▶ _Exercise objective_
Identify, in the records below, every line where the string "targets" appears, and copy each such line.

▶ _Supplied material_
******

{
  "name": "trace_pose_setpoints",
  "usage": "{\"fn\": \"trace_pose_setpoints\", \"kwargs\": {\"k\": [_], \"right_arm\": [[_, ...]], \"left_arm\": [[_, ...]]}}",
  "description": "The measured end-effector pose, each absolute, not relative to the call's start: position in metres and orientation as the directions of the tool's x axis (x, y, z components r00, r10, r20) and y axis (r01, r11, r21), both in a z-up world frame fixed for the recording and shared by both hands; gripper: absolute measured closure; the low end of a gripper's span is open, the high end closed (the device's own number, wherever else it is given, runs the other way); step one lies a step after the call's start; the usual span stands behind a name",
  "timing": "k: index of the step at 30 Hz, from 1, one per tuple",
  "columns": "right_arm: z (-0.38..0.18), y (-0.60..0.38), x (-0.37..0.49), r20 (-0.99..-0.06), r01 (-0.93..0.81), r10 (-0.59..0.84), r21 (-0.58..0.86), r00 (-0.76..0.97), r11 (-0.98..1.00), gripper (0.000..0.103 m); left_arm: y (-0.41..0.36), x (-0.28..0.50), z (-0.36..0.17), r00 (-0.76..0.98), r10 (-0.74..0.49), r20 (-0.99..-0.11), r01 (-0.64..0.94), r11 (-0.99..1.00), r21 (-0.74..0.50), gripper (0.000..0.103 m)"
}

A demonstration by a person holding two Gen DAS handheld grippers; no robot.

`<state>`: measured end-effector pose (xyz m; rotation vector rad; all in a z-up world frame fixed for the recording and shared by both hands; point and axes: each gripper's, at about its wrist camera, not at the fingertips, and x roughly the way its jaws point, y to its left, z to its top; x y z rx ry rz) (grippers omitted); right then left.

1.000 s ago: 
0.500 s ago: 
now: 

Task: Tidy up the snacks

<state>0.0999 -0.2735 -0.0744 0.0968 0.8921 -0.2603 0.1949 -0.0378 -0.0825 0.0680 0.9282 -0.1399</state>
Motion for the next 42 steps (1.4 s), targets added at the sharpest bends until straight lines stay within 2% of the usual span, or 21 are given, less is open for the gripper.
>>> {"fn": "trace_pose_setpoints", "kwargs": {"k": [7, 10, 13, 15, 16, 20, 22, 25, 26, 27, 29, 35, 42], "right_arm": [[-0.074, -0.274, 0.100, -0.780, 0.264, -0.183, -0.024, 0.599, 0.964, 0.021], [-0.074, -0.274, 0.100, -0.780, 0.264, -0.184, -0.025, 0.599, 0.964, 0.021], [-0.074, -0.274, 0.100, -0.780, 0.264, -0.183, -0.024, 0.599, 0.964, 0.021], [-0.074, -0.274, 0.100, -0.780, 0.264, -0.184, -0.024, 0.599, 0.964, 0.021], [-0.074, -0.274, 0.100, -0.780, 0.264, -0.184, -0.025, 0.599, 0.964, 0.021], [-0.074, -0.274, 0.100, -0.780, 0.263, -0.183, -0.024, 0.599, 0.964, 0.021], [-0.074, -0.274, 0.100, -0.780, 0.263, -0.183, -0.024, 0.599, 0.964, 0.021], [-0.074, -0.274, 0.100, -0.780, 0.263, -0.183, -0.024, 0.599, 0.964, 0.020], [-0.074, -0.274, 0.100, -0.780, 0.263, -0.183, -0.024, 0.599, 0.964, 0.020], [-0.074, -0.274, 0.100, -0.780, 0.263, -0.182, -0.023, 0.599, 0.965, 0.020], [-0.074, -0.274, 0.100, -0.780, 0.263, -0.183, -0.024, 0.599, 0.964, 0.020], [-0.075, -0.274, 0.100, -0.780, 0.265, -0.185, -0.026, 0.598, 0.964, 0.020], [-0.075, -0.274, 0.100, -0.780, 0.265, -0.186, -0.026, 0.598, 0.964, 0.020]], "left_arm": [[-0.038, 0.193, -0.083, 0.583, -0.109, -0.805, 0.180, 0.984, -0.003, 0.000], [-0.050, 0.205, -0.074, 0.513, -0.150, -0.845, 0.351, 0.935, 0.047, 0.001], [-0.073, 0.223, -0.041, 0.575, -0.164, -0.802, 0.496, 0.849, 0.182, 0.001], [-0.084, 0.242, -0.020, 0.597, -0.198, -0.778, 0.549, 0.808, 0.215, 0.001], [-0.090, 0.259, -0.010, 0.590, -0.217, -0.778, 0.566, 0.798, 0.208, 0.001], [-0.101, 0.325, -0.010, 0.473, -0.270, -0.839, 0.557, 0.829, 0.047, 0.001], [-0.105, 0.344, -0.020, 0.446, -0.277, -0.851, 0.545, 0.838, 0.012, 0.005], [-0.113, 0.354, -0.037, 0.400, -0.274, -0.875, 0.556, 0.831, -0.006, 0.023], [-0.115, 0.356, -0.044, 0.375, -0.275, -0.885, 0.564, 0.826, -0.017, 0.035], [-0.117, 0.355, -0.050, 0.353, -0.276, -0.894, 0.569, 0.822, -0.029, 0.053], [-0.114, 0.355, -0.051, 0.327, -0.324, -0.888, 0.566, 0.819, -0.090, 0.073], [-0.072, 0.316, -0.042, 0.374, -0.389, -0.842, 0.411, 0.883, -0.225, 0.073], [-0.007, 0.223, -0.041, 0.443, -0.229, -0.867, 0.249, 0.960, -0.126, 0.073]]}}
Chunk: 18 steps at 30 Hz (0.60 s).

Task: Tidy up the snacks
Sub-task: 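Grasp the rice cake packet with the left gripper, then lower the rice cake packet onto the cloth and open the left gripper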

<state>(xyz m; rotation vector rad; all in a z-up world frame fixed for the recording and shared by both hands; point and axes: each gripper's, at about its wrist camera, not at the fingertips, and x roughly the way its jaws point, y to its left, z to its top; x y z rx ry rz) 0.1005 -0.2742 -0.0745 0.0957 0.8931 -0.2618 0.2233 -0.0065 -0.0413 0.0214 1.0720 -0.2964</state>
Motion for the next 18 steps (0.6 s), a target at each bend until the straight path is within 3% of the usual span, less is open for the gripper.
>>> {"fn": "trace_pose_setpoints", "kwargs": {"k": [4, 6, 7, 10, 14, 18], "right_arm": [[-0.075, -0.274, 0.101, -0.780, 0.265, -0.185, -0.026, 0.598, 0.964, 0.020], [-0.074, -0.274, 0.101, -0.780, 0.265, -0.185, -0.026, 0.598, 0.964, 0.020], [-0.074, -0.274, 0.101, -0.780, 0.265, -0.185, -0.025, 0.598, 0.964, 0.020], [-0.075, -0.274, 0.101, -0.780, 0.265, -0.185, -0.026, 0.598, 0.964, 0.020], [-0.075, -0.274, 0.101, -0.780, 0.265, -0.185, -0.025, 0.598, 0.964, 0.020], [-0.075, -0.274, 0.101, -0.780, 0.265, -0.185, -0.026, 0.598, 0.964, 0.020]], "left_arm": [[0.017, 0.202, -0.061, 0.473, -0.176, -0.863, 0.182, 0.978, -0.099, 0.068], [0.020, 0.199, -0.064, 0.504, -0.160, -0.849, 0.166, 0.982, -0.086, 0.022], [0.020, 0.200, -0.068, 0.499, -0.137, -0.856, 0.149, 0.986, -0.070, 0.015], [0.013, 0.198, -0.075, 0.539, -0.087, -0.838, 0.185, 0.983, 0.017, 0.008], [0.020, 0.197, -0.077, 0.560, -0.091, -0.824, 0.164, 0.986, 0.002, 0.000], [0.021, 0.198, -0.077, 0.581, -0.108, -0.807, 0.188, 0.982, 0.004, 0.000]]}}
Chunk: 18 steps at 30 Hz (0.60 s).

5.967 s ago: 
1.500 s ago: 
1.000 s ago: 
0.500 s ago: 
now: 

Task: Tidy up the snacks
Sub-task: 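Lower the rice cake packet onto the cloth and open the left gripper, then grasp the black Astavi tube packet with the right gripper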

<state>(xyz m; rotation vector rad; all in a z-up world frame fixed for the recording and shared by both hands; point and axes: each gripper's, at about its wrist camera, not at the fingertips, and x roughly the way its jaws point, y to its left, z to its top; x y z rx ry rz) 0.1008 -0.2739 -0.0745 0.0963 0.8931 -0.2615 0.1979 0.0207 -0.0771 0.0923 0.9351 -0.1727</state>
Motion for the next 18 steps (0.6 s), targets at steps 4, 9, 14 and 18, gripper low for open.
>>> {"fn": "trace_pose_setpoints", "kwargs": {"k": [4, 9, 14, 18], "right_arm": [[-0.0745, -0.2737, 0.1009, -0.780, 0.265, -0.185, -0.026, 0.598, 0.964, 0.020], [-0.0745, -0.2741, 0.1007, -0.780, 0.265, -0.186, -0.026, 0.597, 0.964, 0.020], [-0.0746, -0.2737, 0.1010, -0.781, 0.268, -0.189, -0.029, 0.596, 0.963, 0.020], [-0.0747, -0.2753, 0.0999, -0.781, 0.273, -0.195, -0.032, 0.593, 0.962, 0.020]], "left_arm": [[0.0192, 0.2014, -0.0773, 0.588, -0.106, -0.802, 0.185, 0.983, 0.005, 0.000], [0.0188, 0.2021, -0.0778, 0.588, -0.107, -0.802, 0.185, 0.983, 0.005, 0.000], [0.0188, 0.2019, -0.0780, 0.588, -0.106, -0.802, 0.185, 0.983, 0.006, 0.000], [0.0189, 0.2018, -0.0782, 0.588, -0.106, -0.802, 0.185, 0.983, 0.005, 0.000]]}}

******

▶ _Solution for this problem_
Motion for the next 42 steps (1.4 s), targets added at the sharpest bends until straight lines stay within 2% of the usual span, or 21 are given, less is open for the gripper.
Motion for the next 18 steps (0.6 s), targets at steps 4, 9, 14 and 18, gripper low for open.

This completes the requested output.